▶ PROBLEM TO SOLVE
When a line of the material has the word "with" in it, copy that line.

────────────────

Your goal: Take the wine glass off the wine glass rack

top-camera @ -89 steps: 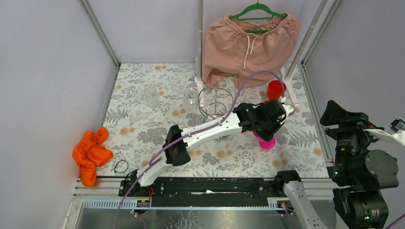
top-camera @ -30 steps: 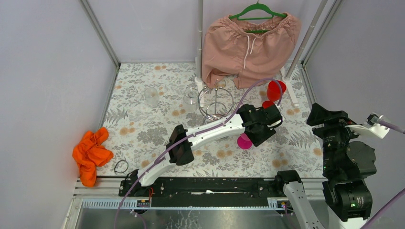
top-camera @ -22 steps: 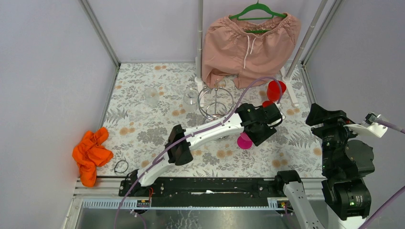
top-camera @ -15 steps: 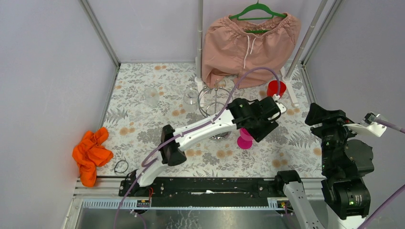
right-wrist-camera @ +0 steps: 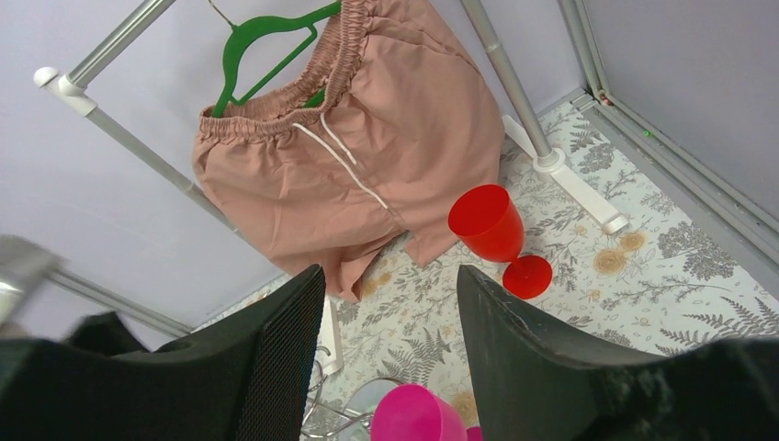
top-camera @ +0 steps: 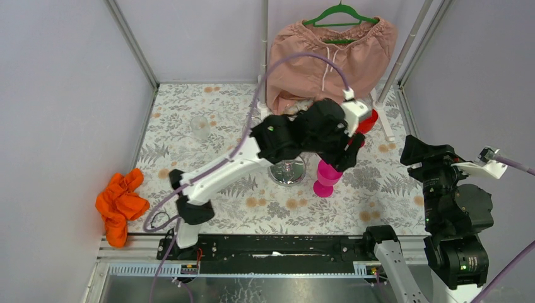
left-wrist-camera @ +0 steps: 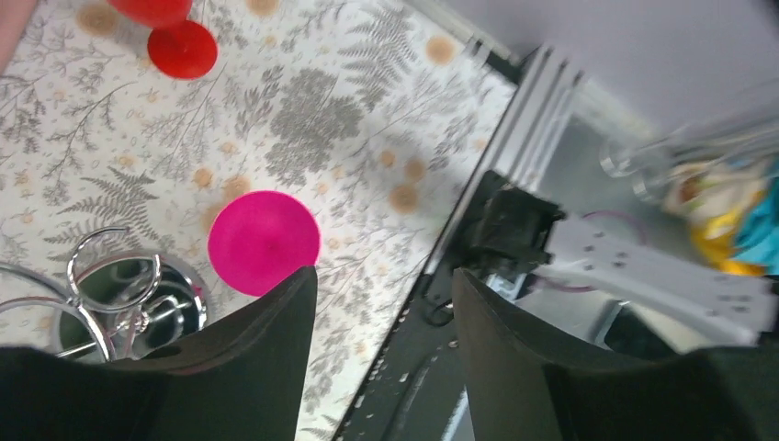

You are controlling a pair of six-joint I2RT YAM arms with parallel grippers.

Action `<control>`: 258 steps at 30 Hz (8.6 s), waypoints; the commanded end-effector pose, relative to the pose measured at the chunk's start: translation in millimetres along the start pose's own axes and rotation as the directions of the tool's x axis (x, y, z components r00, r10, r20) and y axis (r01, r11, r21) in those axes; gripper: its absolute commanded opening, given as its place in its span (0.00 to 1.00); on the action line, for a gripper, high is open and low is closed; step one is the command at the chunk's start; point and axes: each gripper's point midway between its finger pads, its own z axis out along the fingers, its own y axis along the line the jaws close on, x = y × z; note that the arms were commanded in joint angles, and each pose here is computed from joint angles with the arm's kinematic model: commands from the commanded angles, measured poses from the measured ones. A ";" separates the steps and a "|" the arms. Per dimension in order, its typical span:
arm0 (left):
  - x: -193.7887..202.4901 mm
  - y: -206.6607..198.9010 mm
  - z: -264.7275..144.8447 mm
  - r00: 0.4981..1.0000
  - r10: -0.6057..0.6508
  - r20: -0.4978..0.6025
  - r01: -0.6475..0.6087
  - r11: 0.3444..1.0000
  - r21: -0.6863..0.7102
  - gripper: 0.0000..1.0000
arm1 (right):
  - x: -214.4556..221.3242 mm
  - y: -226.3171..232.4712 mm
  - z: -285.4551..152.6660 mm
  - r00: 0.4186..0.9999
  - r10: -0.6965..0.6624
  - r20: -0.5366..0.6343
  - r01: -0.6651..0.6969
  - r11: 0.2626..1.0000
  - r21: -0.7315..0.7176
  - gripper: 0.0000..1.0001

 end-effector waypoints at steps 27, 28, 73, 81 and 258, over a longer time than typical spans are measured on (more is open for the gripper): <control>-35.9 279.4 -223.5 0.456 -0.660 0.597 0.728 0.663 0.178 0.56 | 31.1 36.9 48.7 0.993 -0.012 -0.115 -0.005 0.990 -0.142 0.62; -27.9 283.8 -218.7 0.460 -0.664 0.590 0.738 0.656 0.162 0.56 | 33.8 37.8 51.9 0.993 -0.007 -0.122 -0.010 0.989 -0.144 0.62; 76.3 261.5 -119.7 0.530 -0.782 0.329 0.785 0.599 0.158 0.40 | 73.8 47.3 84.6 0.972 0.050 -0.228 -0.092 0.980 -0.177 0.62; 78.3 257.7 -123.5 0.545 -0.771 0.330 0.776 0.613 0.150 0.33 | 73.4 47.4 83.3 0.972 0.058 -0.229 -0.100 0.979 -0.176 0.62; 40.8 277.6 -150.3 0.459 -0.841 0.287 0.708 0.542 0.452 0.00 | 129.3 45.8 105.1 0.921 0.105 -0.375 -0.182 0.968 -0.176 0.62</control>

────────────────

▶ YOUR SOLUTION
You are controlling a pair of six-joint I2RT YAM arms with parallel grippers.
Action `<control>`: 258 steps at 30 Hz (8.6 s), waypoints; the commanded end-effector pose, relative to the pose measured at the chunk's start: translation in millimetres along the start pose's own axes and rotation as the directions of the tool's x axis (x, y, z components r00, r10, r20) and y axis (r01, r11, r21) in those axes; gripper: its absolute commanded opening, given as its place in its span (0.00 to 1.00); on the action line, for a gripper, high is open and low is closed; step one is the command at the chunk's start; point and axes: each gripper's point midway between its finger pads, its own z axis out along the fingers, its own y axis along the line the jaws close on, x = y × z; note that the arms were commanded in joint angles, and each pose here is computed from joint angles with the arm's kinematic model: commands from the commanded angles, measured poses from the measured ones. A ";" separates the steps and a "|" the arms. Per dimension in order, its typical span:

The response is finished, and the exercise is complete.